At the same time, a wave of books appeared about Nazi doctors and psychiatrists, including Robert Jay Lifton’s The Nazi Doctors (1986), Benno Müller-Hill’s Murderous Science (translated 1988), Robert Proctor’s Racial Hygiene: Medicine Under the Nazis (1988) and Michael Kater’s Doctors Under Hitler (1990). Martin Amis acknowledged the importance of Lifton’s book for his novel about a Nazi doctor, Time’s Arrow (1991). 

Asperger’s Children
explores the career of the man behind Asperger’s Syndrome. Who was Hans Asperger, now regarded as one of the most famous psychiatrists of his time? Was he a benevolent and humane doctor? Or was he deeply implicated in Nazi psychiatry and its darkest episode, euthanasia?

This is Sheffer’s central charge. During the Second World War, the Nazis killed between 5,000 and 10,000 children as “unfit”. This led to an even more murderous adult euthanasia programme. As Sheffer writes, these adult killings “soon moved to mass selections and wholesale deportations from asylums and hospitals to six major killing centers in the Reich”. The second-largest killing centre in the Reich was Spiegelgrund in Vienna and one of the key psychiatrists there during the early years of the war, deciding who should live and who should die, was Hans Asperger. 

Asperger’s Children is not a biography. Sheffer uses Asperger’s career and work as a way of looking at the history of Nazi psychiatry in the Reich. His ideas were radicalised by the rise of what Michael Burleigh and Wolfgang Wippermann called “the racial state”, the biologising of categories of belonging and non-belonging. Autism was at the heart of this and Asperger was a rising star in the debates about autism. 

It is a complicated story. First, as Sheffer points out, “Asperger is often depicted as compassionate and progressive.” He was a practising Catholic and never joined the Nazi Party. However, the archives tell another story. “Files reveal,” she writes, “that Asperger participated in Vienna’s child killing system on multiple levels. He was close colleagues with leaders in Vienna’s child euthanasia system and, through his numerous positions in the Nazi state, sent dozens of children to Spiegelgrund children’s institution, where children in Vienna were killed.”
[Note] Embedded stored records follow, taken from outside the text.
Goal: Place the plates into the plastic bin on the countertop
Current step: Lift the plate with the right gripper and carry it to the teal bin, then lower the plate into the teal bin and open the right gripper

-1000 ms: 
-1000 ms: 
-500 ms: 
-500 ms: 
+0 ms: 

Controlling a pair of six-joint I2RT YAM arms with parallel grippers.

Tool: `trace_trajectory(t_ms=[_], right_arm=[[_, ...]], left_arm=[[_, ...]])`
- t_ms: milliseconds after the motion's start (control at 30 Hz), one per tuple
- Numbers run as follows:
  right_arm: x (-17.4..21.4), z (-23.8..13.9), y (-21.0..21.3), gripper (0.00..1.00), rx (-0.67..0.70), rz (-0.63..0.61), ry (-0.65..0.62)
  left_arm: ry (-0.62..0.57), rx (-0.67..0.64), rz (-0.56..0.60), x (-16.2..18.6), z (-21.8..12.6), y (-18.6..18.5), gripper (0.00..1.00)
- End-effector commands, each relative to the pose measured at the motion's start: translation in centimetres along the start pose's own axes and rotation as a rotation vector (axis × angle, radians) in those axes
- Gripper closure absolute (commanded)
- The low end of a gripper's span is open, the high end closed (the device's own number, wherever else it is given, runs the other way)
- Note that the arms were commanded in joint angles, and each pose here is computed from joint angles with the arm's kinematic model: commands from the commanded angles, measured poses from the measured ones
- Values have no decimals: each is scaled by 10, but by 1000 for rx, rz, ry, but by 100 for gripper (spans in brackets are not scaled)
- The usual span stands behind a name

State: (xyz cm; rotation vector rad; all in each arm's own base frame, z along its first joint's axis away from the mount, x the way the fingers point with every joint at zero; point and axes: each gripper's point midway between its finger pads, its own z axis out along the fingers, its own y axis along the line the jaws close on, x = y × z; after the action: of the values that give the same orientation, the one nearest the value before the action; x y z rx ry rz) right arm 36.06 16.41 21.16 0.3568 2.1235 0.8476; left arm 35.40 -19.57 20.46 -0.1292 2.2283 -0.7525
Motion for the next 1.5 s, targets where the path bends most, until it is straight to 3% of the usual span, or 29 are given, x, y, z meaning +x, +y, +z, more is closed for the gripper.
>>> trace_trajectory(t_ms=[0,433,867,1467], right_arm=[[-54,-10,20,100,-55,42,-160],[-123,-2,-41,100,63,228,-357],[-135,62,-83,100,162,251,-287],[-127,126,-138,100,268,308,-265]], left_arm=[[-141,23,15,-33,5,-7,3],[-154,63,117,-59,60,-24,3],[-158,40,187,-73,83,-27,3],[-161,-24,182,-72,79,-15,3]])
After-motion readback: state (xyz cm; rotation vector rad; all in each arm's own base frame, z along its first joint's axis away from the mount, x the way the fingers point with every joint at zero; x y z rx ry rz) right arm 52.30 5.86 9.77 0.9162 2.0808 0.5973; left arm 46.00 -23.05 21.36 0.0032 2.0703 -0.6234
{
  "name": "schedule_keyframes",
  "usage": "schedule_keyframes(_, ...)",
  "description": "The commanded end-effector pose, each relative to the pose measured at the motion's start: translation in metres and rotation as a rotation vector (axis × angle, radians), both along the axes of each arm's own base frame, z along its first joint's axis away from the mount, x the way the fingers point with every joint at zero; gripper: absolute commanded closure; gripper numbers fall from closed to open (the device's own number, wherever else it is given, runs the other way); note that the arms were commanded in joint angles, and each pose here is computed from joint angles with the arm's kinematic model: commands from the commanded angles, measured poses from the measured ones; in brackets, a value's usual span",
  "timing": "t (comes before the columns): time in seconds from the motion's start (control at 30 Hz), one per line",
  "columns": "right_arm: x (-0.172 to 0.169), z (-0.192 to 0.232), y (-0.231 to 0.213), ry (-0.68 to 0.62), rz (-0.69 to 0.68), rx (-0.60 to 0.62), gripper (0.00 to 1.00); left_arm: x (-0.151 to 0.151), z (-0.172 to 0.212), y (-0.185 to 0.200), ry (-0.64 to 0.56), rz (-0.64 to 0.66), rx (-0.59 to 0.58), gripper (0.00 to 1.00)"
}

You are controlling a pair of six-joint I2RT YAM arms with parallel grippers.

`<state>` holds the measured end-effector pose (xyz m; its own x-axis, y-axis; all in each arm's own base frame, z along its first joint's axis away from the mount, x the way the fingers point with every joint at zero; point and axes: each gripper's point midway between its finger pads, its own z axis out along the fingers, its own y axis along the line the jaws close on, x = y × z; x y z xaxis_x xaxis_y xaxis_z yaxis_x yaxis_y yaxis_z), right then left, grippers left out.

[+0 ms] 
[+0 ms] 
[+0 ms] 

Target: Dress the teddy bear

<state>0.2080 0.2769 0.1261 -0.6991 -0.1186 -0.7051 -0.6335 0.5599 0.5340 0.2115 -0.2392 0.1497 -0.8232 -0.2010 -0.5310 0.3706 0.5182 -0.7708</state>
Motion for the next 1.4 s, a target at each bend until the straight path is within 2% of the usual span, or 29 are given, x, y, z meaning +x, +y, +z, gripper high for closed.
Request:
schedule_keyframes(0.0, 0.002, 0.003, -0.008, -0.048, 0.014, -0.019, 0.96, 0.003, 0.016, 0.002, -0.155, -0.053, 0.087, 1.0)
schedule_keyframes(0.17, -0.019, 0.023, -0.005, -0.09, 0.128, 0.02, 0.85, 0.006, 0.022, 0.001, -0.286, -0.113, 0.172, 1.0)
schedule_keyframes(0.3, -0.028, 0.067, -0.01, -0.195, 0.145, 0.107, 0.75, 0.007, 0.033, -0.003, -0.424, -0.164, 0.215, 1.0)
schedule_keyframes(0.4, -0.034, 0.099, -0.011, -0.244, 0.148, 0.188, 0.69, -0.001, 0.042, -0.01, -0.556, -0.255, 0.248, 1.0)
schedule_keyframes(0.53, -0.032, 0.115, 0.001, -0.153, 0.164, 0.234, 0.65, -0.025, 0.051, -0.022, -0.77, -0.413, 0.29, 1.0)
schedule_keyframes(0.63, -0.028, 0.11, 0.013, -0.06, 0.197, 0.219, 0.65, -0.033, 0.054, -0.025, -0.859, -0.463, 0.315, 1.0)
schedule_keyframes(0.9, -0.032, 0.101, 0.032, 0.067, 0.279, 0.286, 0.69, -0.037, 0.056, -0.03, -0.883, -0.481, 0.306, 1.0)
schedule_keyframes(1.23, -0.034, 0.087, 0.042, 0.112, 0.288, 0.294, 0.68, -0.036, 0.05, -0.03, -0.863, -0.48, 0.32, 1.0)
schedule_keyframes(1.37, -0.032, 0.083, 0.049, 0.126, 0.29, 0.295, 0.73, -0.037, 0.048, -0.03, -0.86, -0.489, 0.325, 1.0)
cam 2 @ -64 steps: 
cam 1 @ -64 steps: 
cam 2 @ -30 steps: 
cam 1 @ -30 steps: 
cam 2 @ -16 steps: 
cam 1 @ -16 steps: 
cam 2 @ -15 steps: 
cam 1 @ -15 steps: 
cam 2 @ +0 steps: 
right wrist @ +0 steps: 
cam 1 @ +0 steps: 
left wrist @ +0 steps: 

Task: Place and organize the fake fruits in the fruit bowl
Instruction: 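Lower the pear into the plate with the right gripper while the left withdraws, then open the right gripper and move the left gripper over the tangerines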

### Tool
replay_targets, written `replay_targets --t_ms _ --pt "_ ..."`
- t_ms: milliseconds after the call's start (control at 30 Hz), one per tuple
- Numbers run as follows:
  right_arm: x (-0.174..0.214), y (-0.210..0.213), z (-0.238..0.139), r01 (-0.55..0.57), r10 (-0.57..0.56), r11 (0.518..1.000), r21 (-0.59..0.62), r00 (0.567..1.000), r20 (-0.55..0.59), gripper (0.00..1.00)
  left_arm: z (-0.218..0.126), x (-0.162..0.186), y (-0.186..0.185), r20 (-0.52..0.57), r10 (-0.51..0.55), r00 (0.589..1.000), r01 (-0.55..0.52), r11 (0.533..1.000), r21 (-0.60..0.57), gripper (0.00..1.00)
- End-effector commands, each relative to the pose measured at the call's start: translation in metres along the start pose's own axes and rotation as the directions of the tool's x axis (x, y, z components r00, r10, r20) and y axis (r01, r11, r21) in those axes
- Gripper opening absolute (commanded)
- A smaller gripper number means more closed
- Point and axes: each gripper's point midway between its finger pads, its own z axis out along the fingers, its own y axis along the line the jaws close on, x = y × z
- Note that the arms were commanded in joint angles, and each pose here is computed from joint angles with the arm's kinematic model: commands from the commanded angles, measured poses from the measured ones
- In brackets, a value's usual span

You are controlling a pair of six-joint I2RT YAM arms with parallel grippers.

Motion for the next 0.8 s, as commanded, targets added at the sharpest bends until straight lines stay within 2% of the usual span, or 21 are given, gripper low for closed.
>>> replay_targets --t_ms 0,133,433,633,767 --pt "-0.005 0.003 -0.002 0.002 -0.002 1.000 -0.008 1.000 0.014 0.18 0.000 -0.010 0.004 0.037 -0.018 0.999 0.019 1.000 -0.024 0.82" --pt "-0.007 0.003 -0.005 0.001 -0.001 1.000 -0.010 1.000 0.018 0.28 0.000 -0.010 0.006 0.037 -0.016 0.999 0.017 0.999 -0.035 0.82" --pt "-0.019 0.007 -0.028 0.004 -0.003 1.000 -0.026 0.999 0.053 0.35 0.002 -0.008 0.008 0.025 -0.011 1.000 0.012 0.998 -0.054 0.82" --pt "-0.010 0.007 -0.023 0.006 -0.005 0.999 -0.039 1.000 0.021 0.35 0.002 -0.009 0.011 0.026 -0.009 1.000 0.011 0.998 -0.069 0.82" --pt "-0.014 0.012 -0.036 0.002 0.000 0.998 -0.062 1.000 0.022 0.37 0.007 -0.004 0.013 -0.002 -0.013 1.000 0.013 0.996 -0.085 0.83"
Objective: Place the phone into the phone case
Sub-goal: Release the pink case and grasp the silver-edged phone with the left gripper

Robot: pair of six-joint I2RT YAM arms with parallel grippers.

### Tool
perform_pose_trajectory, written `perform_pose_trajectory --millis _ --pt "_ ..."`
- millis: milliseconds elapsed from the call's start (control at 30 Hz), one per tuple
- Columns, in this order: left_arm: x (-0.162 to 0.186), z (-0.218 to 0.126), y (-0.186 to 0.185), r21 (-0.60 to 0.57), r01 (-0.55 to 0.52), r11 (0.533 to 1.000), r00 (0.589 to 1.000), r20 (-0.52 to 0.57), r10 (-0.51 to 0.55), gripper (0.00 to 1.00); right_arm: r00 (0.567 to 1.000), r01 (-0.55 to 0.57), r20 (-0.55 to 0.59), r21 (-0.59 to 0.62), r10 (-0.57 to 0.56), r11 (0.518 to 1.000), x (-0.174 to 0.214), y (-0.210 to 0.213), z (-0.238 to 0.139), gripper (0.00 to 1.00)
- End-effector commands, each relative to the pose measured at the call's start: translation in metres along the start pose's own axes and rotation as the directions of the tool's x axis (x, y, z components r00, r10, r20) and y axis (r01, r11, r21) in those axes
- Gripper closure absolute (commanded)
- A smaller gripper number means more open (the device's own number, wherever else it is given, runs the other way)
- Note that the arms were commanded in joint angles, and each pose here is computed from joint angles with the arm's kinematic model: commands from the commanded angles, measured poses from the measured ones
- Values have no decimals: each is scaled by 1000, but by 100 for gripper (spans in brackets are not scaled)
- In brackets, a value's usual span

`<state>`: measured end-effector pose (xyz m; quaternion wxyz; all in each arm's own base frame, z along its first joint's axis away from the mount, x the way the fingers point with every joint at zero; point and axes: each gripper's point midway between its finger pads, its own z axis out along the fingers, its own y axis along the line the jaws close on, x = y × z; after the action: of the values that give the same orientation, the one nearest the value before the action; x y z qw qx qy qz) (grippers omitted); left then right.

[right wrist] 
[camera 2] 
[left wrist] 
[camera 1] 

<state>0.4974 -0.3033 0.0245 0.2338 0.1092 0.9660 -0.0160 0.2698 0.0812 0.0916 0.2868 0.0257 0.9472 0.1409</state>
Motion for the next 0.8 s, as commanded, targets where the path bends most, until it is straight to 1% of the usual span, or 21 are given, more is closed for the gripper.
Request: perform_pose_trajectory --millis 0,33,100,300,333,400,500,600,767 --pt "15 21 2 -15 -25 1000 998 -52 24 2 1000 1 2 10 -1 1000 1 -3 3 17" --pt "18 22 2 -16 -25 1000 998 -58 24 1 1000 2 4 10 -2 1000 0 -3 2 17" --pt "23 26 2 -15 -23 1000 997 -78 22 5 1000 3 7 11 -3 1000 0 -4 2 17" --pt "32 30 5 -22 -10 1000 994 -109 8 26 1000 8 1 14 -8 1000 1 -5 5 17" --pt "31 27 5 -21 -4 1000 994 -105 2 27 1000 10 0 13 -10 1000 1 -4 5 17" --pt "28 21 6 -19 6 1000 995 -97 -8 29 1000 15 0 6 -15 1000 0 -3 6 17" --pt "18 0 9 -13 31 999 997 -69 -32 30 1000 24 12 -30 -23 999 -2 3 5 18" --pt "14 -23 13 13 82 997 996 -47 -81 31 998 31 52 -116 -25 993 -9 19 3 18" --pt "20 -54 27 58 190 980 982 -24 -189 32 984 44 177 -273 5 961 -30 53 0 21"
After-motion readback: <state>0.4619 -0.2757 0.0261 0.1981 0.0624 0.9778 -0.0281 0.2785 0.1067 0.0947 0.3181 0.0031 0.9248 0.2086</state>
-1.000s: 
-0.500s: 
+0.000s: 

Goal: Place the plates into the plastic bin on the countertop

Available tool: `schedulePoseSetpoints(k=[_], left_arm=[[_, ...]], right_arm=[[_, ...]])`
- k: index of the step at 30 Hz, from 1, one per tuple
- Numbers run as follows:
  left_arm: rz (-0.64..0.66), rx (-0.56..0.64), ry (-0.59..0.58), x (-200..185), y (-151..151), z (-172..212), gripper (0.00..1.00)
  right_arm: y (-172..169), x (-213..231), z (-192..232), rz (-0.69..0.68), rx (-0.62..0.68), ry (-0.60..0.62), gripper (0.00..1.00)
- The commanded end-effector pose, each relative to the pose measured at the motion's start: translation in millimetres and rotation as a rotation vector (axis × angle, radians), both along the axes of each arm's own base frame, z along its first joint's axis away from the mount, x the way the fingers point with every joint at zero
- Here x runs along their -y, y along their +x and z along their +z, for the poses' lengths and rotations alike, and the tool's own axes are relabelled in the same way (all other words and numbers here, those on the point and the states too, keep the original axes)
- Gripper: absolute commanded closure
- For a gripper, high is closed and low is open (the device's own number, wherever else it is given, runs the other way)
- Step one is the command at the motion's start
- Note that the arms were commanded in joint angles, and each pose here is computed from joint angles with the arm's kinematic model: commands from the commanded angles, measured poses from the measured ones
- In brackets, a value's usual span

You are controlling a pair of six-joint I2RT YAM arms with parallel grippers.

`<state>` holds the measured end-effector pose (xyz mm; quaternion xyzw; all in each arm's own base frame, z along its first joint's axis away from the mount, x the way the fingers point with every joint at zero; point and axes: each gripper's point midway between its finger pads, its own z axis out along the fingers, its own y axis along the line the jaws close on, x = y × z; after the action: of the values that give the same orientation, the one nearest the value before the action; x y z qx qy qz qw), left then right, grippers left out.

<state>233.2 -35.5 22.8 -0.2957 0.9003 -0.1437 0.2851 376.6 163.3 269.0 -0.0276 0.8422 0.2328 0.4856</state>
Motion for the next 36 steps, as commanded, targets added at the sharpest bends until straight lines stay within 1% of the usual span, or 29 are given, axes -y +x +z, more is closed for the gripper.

Born in 1906, Asperger was brought up in a small village in rural Austria. He grew up in a devout Catholic family, who had been farmers for generations. This is important for several reasons. Catholics were later passionately opposed to Nazi euthanasia. At the same time, Austria was a hotbed of Nazism: 14 per cent of the SS membership and 40 per cent of personnel in extermination programmes were Austrians.